What is being asked: Read the lines of the data below and retrieve those with "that".

Extracted entries:
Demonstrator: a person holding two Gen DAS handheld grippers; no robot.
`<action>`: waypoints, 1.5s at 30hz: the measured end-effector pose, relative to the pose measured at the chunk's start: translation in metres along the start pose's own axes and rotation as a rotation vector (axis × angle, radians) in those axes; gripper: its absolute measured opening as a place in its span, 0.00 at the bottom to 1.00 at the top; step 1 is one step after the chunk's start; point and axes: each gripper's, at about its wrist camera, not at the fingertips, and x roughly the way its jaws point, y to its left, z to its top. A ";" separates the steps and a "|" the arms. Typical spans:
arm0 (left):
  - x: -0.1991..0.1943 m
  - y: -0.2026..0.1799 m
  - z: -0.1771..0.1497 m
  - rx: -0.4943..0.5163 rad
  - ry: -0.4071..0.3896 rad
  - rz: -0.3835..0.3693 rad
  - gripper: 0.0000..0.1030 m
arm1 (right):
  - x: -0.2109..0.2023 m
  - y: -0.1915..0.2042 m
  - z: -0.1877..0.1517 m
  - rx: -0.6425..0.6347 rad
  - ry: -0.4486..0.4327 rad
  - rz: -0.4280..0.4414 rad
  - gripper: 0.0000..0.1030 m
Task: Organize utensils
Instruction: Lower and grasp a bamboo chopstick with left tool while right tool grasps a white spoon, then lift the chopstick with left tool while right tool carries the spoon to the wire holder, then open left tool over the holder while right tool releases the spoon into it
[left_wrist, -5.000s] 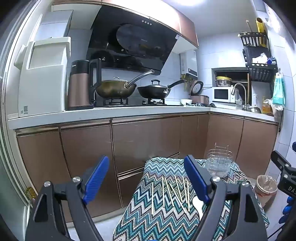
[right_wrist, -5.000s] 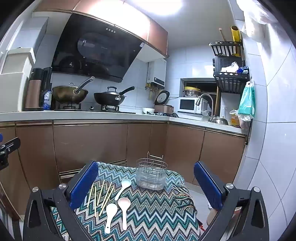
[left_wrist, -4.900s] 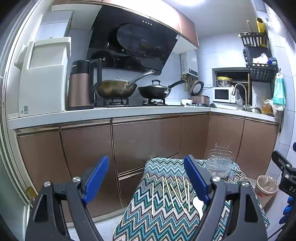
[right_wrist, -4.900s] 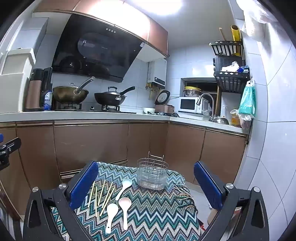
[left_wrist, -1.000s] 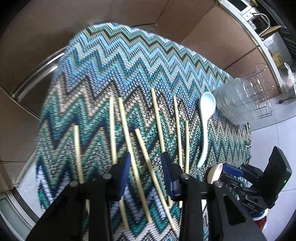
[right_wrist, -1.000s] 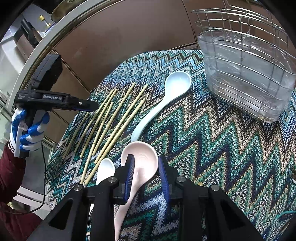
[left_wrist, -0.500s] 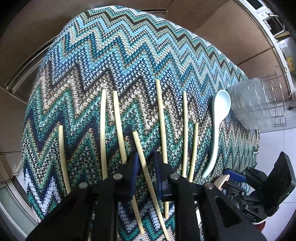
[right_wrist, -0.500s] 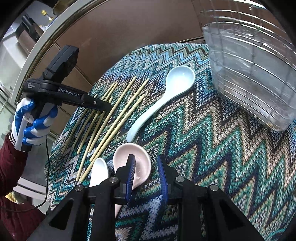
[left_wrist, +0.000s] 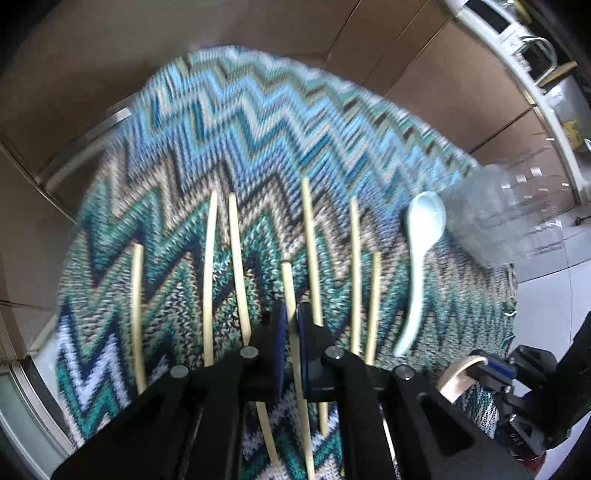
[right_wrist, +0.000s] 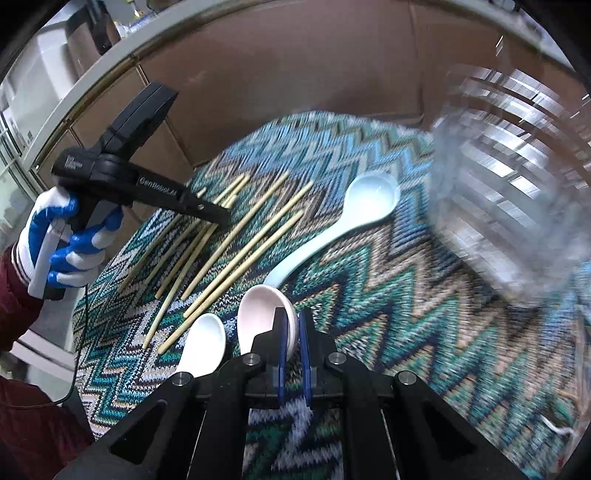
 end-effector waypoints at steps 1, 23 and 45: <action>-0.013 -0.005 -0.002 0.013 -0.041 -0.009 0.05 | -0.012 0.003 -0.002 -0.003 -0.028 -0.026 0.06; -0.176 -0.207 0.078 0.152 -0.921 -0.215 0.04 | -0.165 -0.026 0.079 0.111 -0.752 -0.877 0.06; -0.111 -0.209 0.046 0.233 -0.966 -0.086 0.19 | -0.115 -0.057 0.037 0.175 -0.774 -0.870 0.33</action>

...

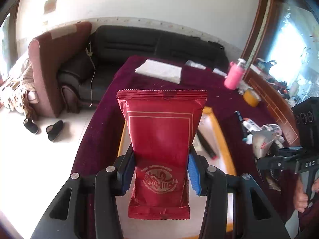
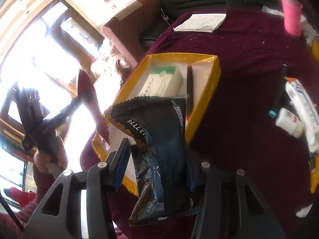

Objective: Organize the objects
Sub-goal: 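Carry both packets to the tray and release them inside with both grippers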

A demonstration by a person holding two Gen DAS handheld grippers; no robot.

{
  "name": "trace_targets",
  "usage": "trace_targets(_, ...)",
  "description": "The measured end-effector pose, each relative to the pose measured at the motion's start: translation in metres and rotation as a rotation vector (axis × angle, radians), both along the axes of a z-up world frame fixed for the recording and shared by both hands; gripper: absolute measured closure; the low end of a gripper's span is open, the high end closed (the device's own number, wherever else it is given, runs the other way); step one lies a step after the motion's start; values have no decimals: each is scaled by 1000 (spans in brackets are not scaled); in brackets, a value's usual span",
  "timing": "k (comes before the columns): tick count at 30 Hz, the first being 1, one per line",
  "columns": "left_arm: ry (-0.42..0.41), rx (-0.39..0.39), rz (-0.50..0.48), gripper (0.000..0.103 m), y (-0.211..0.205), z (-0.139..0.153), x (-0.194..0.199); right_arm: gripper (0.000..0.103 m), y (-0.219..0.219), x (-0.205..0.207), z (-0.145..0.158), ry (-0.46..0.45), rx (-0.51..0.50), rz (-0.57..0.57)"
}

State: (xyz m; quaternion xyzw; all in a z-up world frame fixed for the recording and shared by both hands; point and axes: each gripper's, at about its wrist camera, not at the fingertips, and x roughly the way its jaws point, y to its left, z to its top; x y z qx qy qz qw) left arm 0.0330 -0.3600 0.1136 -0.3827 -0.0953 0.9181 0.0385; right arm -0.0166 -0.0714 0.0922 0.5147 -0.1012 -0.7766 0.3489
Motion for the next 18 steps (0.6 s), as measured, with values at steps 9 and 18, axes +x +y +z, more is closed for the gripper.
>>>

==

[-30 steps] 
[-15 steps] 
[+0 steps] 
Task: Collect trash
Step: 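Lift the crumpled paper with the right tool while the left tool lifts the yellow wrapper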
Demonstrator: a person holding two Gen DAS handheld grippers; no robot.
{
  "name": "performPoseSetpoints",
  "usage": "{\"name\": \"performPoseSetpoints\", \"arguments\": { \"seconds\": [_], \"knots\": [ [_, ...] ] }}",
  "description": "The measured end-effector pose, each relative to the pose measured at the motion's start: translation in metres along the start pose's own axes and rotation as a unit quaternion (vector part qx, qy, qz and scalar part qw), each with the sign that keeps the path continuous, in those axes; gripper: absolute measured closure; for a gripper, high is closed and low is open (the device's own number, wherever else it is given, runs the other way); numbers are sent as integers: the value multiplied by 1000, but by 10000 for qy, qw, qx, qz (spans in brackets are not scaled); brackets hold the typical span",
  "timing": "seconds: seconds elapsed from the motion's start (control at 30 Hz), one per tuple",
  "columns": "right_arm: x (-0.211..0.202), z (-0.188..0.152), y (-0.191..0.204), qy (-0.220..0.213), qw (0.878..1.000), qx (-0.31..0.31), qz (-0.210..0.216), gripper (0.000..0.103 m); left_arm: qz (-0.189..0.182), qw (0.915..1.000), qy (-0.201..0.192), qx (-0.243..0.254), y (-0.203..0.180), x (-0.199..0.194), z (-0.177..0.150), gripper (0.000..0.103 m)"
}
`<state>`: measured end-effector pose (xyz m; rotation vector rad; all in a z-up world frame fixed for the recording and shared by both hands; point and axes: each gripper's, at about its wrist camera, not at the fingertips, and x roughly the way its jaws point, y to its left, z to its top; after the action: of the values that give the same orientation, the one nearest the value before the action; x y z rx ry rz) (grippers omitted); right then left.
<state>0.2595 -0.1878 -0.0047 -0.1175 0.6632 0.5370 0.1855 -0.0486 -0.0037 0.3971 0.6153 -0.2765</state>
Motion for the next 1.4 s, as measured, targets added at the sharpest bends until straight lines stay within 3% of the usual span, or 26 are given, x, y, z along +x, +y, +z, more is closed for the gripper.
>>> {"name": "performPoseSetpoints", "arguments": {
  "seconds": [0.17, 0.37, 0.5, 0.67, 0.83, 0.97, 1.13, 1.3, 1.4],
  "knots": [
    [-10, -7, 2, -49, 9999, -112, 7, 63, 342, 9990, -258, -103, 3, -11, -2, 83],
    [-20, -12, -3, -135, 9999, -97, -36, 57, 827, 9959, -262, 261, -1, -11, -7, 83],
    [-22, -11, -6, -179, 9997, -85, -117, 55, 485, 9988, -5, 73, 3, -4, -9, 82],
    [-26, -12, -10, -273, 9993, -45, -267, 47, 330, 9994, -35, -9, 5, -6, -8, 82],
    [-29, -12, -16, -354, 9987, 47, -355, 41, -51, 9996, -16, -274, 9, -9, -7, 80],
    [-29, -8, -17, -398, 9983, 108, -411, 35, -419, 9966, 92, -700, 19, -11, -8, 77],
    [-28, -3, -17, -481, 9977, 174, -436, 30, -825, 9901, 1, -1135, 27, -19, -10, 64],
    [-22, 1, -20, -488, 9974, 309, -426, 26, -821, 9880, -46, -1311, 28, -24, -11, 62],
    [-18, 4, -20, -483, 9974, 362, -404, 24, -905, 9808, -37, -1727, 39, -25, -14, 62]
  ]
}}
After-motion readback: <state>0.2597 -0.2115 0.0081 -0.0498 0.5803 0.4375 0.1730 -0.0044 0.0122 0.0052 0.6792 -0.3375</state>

Task solution:
  "description": "The measured end-effector pose, each relative to the pose measured at the motion's start: translation in metres along the start pose's own axes and rotation as a unit quaternion (vector part qx, qy, qz and scalar part qw), each with the sign that keeps the path continuous, in those axes; gripper: absolute measured closure; for a gripper, high is closed and low is open (the device's own number, wherever else it is given, runs the other way); numbers are sent as integers: the value multiplied by 1000, but by 10000 for qy, qw, qx, qz (spans in brackets are not scaled); brackets hold the typical span",
`<state>`: measured end-effector pose (xyz m; rotation vector rad; all in a z-up world frame fixed for the recording and shared by both hands; point and axes: each gripper's, at about its wrist camera, not at the fingertips, and x roughly the way its jaws point, y to its left, z to its top; after the action: of the values that give the same orientation, the one nearest the value before the action; x y z rx ry rz) (grippers omitted); right then left.

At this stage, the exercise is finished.